# Dataset records
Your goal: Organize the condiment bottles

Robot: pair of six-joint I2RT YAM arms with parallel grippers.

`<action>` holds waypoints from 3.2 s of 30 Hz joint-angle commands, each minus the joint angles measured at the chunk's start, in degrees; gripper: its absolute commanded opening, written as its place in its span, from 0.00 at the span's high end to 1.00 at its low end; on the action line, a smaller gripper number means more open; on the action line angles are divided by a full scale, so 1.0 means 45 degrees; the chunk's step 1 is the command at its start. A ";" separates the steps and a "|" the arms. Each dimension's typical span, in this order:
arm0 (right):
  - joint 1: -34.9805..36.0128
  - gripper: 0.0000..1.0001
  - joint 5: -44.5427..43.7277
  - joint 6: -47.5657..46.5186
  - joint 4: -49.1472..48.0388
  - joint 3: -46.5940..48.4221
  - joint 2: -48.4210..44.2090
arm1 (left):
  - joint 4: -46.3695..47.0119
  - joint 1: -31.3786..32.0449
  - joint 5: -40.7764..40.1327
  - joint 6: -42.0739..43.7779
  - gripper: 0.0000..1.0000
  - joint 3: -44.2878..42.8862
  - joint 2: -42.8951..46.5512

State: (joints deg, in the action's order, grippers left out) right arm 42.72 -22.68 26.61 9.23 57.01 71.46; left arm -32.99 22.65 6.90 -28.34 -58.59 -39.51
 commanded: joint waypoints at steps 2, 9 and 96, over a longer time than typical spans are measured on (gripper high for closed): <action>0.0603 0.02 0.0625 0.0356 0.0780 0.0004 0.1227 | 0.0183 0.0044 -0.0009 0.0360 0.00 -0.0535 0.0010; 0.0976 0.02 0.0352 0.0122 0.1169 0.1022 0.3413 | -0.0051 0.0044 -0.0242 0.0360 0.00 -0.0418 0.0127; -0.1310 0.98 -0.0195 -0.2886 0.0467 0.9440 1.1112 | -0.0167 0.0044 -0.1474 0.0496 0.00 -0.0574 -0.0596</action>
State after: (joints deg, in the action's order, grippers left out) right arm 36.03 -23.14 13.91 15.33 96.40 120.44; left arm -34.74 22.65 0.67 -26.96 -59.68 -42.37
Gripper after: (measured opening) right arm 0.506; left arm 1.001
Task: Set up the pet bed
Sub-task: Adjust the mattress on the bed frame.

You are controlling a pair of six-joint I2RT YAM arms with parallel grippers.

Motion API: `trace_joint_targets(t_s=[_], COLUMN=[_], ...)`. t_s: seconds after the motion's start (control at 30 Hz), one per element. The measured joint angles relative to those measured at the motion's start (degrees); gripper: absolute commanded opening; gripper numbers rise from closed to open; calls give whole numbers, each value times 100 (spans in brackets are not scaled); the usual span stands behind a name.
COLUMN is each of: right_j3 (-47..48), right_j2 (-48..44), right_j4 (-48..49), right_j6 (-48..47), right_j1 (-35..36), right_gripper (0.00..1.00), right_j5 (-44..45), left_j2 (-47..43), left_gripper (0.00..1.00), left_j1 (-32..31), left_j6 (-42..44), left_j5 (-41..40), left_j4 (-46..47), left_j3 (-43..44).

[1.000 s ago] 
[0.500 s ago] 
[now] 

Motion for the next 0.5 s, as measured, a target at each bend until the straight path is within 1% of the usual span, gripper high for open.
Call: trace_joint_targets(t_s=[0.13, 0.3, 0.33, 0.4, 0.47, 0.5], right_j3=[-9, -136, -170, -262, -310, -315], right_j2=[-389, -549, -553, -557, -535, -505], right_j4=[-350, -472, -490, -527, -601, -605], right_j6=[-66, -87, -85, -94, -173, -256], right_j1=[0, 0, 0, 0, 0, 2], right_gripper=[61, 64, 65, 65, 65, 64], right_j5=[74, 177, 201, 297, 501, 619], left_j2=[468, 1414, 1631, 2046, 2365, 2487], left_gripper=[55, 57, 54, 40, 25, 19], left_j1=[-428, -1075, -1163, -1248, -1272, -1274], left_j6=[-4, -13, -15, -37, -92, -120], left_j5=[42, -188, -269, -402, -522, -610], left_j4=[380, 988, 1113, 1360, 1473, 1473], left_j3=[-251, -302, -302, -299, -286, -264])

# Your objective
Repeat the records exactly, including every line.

# Solution
Your goal: Organize the condiment bottles

Robot: pair of six-joint I2RT YAM arms with parallel grippers.

`<action>` holds waypoints from 3.2 s of 30 Hz joint-angle commands, each minus the joint angles measured at the chunk's start, in degrees; gripper: its absolute commanded opening, written as its place in its span, from 0.00 at the span's high end to 1.00 at its low end; on the action line, a smaller gripper number means more open; on the action line angles are divided by a full scale, so 1.0 means 45 degrees; the chunk's step 1 is the command at its start. A ";" separates the steps and a "|" the arms. Each dimension's typical span, in this order:
arm0 (right):
  - joint 1: -34.9805..36.0128
  - gripper: 0.0000..1.0001
  - joint 5: -44.5427..43.7277
  - joint 6: -47.5657..46.5186
  - joint 4: -49.1472..48.0388
  - joint 3: -46.5940..48.4221
  - joint 2: -48.4210..44.2090
arm1 (left):
  - joint 4: -46.3695..47.0119
  - joint 1: -31.3786..32.0449
  - joint 5: -40.7764..40.1327
  - joint 6: -42.0739..43.7779
  - gripper: 0.0000..1.0000
  - joint 3: -44.2878..42.8862
  - joint 2: -42.8951..46.5512

State: (joints deg, in the action's order, grippers left out) right arm 42.72 -22.68 26.61 9.23 57.01 71.46; left arm -32.99 22.65 6.90 -28.34 -58.59 -39.51
 commanded: joint waypoints at steps 2, 9 and 96, over a longer time than typical spans are measured on (gripper high for closed): <action>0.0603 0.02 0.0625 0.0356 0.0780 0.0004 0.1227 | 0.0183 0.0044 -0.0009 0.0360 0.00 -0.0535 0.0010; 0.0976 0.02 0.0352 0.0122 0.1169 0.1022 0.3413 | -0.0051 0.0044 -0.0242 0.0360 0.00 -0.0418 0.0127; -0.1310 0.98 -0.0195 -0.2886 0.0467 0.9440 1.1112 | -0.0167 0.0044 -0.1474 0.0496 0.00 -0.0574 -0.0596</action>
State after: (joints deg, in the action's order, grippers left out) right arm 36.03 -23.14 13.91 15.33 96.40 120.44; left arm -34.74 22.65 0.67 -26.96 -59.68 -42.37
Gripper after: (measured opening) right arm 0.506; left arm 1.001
Task: Set up the pet bed
Sub-task: Adjust the mattress on the bed frame.

You are controlling a pair of six-joint I2RT YAM arms with parallel grippers.

Motion API: `trace_joint_targets(t_s=[_], COLUMN=[_], ...)`. t_s: seconds after the motion's start (control at 30 Hz), one per element. The measured joint angles relative to those measured at the motion's start (degrees); gripper: absolute commanded opening; gripper numbers rise from closed to open; calls give whole numbers, each value times 100 (spans in brackets are not scaled); the usual span stands behind a name.
COLUMN is each of: right_j3 (-47..48), right_j2 (-48..44), right_j4 (-48..49), right_j6 (-48..47), right_j1 (-35..36), right_gripper (0.00..1.00), right_j5 (-44..45), left_j2 (-47..43), left_gripper (0.00..1.00), left_j1 (-32..31), left_j6 (-42..44), left_j5 (-41..40), left_j4 (-46..47), left_j3 (-43..44).

[1.000 s ago] 
[0.500 s ago] 
[now] 

Motion for the next 0.5 s, as measured, a target at each bend until the straight path is within 1% of the usual span, gripper high for open.
Call: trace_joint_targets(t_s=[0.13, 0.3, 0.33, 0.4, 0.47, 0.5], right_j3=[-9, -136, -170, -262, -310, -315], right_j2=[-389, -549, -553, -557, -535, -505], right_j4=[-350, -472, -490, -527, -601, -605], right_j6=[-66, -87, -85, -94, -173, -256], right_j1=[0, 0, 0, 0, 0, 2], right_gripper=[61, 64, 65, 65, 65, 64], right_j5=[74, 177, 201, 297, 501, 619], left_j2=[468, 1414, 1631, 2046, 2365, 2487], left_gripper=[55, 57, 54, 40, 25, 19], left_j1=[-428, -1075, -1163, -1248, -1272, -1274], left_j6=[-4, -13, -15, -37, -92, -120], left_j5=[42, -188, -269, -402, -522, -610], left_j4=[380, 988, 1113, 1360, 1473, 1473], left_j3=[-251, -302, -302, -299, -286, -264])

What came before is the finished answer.